Niobidenschilder, attische vazenschilder, werkzaam in de periode van de strenge roodfigurige stijl (470-450), die zijn naam ontleent aan de kelkkrater in Parijs (Louvre G 341) waarop de dood van de kinderen van Niobe en aan de keerzijde de Argonauten (?) zijn voorgesteld. Andere beroemde stukken bevinden zich o.a. in Napels en Palermo met voorstellingen van de strijd tussen Grieken en Amazonen.

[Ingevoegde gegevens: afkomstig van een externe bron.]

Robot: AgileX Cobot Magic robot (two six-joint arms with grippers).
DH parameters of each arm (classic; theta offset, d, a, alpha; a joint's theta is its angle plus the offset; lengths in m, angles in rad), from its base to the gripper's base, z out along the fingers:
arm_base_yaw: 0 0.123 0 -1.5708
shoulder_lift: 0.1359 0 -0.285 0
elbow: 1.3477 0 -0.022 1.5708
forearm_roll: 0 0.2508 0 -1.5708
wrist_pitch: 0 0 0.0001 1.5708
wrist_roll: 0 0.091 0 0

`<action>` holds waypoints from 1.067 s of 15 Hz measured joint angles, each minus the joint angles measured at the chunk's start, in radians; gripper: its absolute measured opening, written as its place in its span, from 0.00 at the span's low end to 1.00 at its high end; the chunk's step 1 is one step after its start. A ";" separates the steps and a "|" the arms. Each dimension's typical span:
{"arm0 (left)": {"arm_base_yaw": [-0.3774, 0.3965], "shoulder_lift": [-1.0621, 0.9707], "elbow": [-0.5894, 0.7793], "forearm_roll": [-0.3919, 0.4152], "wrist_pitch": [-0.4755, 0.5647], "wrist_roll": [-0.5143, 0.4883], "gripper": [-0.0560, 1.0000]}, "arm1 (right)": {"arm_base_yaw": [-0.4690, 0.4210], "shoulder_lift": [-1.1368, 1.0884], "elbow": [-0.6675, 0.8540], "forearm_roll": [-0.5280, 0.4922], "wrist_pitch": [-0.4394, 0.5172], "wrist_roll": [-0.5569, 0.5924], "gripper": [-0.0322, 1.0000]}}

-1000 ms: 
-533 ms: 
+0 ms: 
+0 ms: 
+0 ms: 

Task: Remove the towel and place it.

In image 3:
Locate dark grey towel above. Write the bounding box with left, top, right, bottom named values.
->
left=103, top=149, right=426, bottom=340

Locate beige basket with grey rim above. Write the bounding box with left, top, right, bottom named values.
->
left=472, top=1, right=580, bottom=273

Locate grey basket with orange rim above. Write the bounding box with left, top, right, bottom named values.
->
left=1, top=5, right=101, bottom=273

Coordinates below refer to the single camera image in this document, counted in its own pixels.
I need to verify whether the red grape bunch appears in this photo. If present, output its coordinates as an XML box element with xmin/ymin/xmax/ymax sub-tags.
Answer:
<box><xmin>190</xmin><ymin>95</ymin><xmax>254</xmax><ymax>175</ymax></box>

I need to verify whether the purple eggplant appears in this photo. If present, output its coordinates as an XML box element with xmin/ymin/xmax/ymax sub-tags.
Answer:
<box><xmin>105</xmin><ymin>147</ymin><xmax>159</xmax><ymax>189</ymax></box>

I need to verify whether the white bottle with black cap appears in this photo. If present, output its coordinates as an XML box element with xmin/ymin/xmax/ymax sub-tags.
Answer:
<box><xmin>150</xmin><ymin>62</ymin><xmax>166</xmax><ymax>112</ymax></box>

De N. heeft vooral grote vazen beschilderd: deze lenen zich bijzonder voor het uitbeelden van imponerende strijdtaferelen. De weergave van hoogteverschillen door gebogen lijnen en zijn ruimtecompositie wijzen op invloed die de schilder waarschijnlijk ondergaan heeft van fresco's van Micon en Polygnotus.
Lit. E. Paribeni (EAA 5, 524-526). - T. B. Webster, Der
Niobidenmaler (Leipzig 1935). J. D. Beazley, Attic Redfigure
Vase-painters² (Oxford 1963) 598-612. K. Jeppesen,
Ἐτεκλέους σύμβασις. Nochmals zur Deutung des Niobidenkraters
Louvre G 341 (Acta Jutlandica 40, 3, Aarhus 1968).